>>>

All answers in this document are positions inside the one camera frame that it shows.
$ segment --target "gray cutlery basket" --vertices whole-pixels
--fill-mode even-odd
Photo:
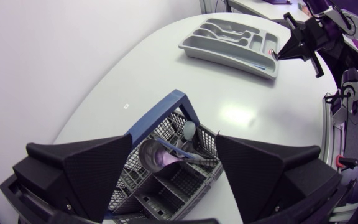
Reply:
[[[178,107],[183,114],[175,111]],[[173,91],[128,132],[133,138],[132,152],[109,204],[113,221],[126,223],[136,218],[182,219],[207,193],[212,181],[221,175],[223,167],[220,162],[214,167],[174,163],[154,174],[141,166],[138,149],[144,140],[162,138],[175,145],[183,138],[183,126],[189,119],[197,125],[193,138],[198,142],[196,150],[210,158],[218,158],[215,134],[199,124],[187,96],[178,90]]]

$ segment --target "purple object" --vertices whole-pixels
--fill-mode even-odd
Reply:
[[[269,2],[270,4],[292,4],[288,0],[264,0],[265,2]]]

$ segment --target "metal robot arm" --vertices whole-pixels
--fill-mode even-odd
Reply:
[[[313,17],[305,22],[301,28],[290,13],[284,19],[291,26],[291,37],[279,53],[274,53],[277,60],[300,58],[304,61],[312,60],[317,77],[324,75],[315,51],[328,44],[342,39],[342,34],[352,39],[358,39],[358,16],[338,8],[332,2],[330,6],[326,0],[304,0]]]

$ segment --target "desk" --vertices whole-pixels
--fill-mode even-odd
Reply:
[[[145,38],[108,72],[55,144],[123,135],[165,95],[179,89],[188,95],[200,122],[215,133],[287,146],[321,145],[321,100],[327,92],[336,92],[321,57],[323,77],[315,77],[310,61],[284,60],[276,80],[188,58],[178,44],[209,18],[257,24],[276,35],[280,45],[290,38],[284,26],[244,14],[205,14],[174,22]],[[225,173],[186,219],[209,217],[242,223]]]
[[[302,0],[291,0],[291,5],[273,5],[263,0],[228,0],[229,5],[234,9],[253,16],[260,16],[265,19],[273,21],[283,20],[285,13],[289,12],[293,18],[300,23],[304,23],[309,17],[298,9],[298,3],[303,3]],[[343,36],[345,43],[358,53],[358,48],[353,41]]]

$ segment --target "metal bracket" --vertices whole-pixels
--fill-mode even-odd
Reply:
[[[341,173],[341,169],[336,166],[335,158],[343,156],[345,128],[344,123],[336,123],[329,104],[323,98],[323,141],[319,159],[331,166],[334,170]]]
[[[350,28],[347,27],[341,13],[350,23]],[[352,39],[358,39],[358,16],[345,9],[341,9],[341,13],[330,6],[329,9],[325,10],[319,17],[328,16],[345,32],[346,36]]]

<<<

**Required work**
If a line in the data contains the string "target", copy it.

**Result**
$ segment --target "gray cutlery basket" --vertices whole-pixels
$ segment --target "purple object" --vertices whole-pixels
$ segment --target "metal robot arm" --vertices whole-pixels
$ segment --target "desk" --vertices whole-pixels
$ segment --target "metal bracket" --vertices whole-pixels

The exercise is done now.